● Directions for this task:
Would you restate word for word the lines of the listing, beginning at the first and ending with the line that holds "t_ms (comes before"?
Information provided Block Start
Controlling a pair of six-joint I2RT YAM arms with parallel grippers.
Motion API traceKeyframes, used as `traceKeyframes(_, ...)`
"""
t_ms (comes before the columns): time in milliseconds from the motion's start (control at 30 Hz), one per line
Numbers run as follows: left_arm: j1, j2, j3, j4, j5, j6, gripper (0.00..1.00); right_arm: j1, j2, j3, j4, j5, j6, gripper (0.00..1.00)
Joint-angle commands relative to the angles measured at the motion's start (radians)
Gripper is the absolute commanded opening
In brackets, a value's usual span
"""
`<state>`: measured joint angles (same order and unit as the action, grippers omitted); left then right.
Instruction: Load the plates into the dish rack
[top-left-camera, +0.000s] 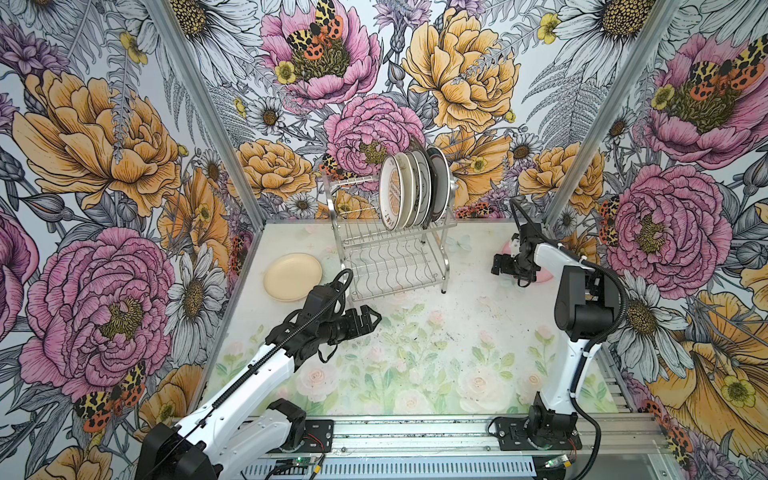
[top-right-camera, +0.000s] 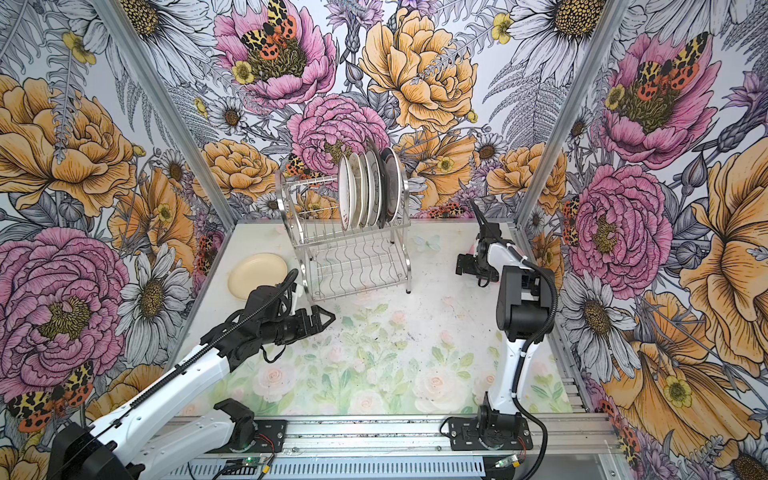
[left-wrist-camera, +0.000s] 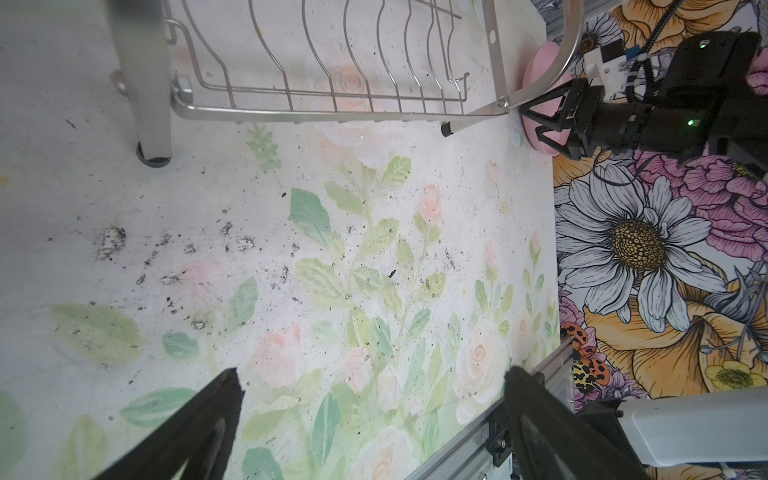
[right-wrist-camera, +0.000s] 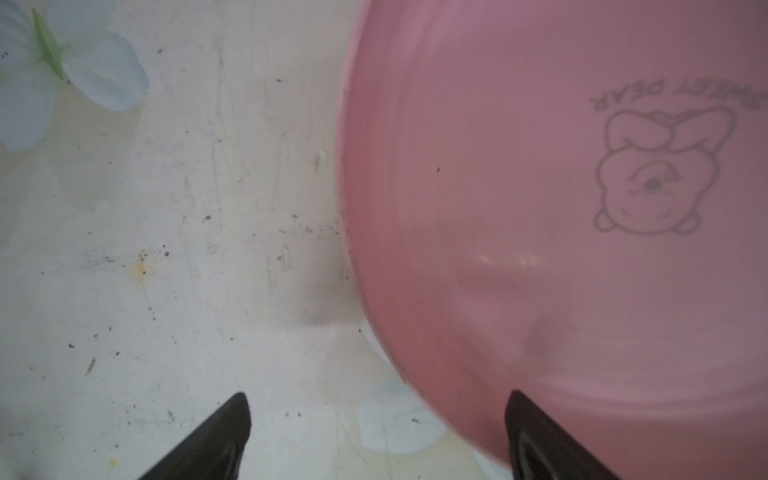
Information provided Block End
● Written solution:
Controlling a pair of six-joint I2RT YAM arms with parallel grippers.
Motion API traceKeyframes, used as `traceKeyframes(_, ...)`
"""
t_ms (comes before the columns): time in milliseconds from the motion's start (control at 30 Hz), one per line

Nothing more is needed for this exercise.